G-Sync doesn’t just need a supported display to work, it also needs a supported Nvidia GPU. For G-Sync, supported operating systems are Windows 7, 8.1, and 10, and DisplayPort 1.2 support directly from the GPU is required. Here are the other requirements:

  • Desktop PC connected to G-Sync monitor: NVIDIA GeForce GTX 650 Ti BOOST GPU or higher, Nvidia driver version R340.52 or higher
  • Laptop connected to G-Sync monitor: NVIDIA GeForce® GTX 980M, GTX 970M or GTX 965M GPU or higher, Nvidia driver version R340.52 or higher
  • Laptop with G-Sync-supported laptop displays: NVIDIA GeForce® GTX 980M, GTX 970M or GTX 965M GPU or higher (SLI supported), Nvidia driver version R352.06 or higher

G-Sync HDR (i.e. G-Sync Ultimate) has a slightly higher bar for system requirements. It only works with Windows 10 and needs DisplayPort 1.4 support directly from the GPU. Additionally, PCs/laptops connected to G-Sync HDR monitors need NVIDIA GeForce GTX 1050 GPU or higher, and Nvidia R396 GA2 or higher.

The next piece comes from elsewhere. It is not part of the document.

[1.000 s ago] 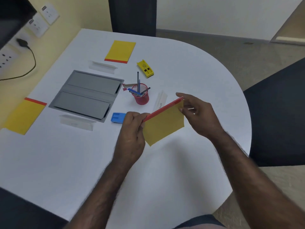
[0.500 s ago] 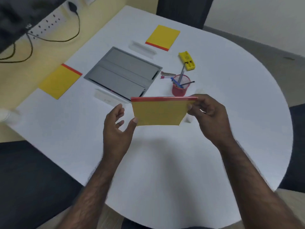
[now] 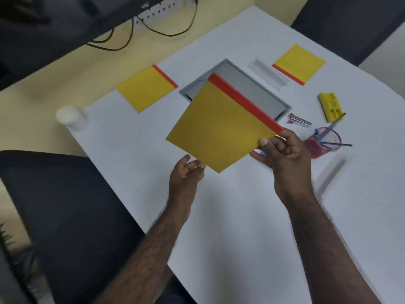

See also: Nvidia GeForce RTX 30 series: Everything you need to know

FreeSync, and the disadvantages of G-Sync

AMD FreeSync
AMD

Nvidia to G-Sync is AMD to FreeSync. The major difference between the two is that FreeSync doesn’t use proprietary hardware. It is also based on VESA’s Adaptive-Sync, but uses the regular scalar board found in monitors. This significantly cuts down on the requirements needed to use FreeSync down to an AMD GPU.

The main issue with G-Sync is that the dedicated hardware comes at a price premium with supported monitors. That simply does not exist with FreeSync, making monitor support an easier process. Overall, FreeSync will end up being the significantly cheaper solution of the two. This can be a deal-breaker for those looking to go with one of the two solutions with a brand new PC.

At the end of the day, your pick of syncing technology will mostly depend on your choice of GPU, unless you own a monitor that supports either of the two already, and want a new GPU. If you want to cover your bases, you could also go for a monitor that supports both G-Sync and FreeSync.